Edilton Lopes da Costa, un joven obrero agrícola de 16 años, pasó una noche entera atado de pies y manos, completamente desnudo, tendido de bruces sobre el barro, a orillas del río Araquaia, en la Amazonia brasileña. Tenía el cuerpo cubierto de incontables hematomas causados por una brutal paliza y permaneció hasta rayar el alba a merced de las voraces muriçocas, los temibles mosquitos que asolan esa región tropical. Ocurrió uno de los últimos días de junio. Era su castigo por haber intentado fugarse de la hacienda Santo Antonio do Indaia, donde trabajaba como esclavo.

, A algunos metros de la orilla, protegiéndose de los insectos con una red, el pistolero conocido como Chico Cazuza lo vigilaba, al tiempo que jugueteaba con su pistola Colt de calibre 45. Al amanecer, lo llevó de vuelta a la hacienda.Pocos días más tarde, el pasado día 2 de julio, la policía invadió la propiedad, situada 800 kilómetros al sur de la desembocadura del Amazonas, y libertó a Edilton y a otras 56 personas que estaban retenidas en las mismas condiciones. El muchacho tuvo suerte; normalmente, los peones-esclavos que intentan fugarse de las propiedades rurales de la selva del Amazonas son ejecutados sumariamente.

Ana de Souza, una integrante de la Comisión Pastoral de la Tierra, agrupación laica de la Conferencia Episcopal brasileña, denunció la existencia de estos esclavos, acompañó a las autoridades en la inspección de la propiedad y aseguró que existe allí un cementerio clandestino donde, después de ejecutados, son enterrados los trabajadores más rebeldes.

Casi 3.000 denuncias

En una conversación telefónica que mantuvo con EL PAÍS, Ana de Souza dijo también que los trabajadores liberados recientemente habían sido reclutados a comienzos de abril por el propio Chico Cazuza, a 900 kilómetros de allí, en el Estado de Maranhao, situado en la región nororiental de Brasil, la más pobre del país.

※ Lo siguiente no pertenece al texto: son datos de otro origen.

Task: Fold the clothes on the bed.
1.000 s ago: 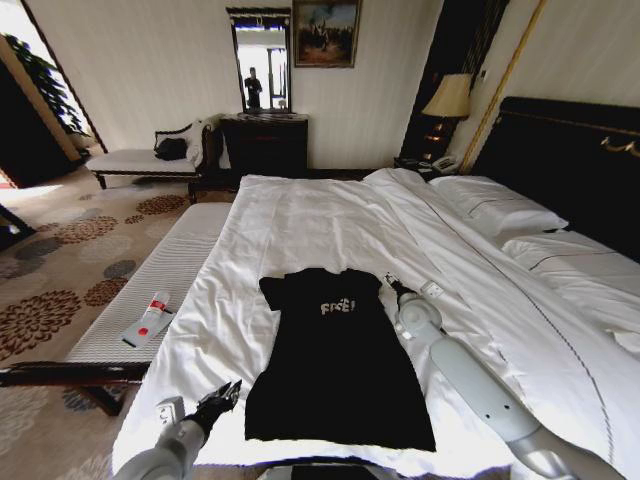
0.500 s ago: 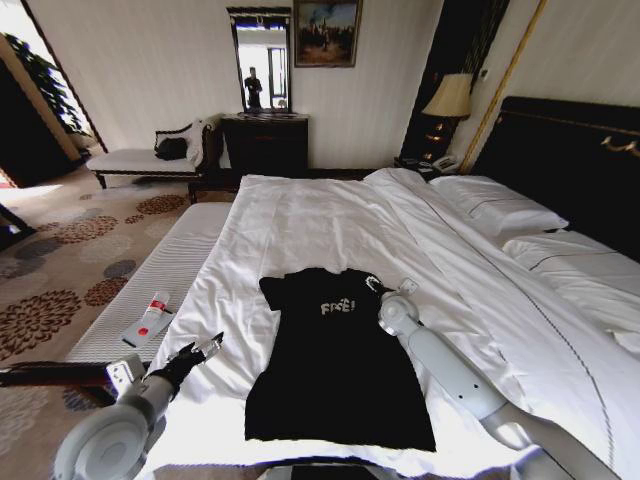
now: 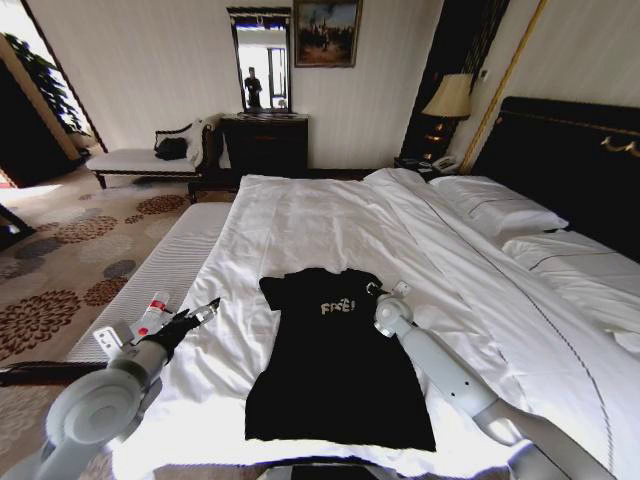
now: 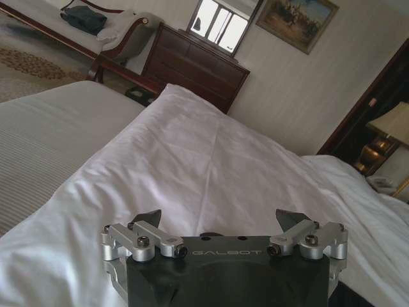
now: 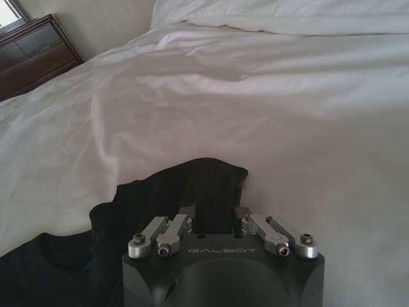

La Comisión Pastoral de la Tierra de Conceiçao do Araguaia, una aldea situada en esa misma región, basándose en declaraciones de esclavos fugitivos, de familiares, de dirigentes sindicales y de la prensa, registró en los últimos 10 años 2.974 casos de trabajo esclavo en las propiedades rurales del sur de Pará. No obstante, se supone que la cifra real es, por lo menos, unas 10 veces mayor.

En el pasado mes de marzo, el sacerdote Ricardo Rezende, párroco de la violenta comarca de Río María, denunció estas prácticas ante la Asamblea legislativa de Pará: "En el tiempo de la tala y de la limpieza de los pastos, muchas haciendas contratan pistoleros ( ... ) y los mandan a buscar peones en otros Estados, adonde todavía no llegaron las noticias de sus atrocidades".

En general, les prometen un salario mínimo (que hoy equivale a unos 50 dólares- unas 5000 pesetas-), pero a fin de mes algunos patrones descuentan los gastos de alimentación. Los trabajadores sólo descubren la trampa cuando van a cobrar su primer sueldo: se les dice entonces que han gastado más de lo que ganaron y que deben continuar trabajando hasta pagar la deuda, lo que no ocurre nunca, pues ésta aumenta sin cesar.

Para disuadir a los obreros de cualquier tentativa de fuga, centinelas fuertemente armados los vigilan durante las 24 horas del día. "Cuando, desesperados, intentan escapar, unos pocos lo logran, otros son presos, torturados, encadenados y hasta muertos", aseveró Rezende ante la comisión parlamentaria que investigaba la violencia en el campo.

Entierros clandestinos

El párroco de Río María agregó que el número de los que desaparecen sin nombre, enterrados clandestinamente, es superior al número de muertos conocidos. En los cementerios oficiales, los peones asesinados son enterrados sin registro; en el lugar del nombre figura a veces la palabra difunto o, como ocurrió en por lo menos un caso, cachorro (perro).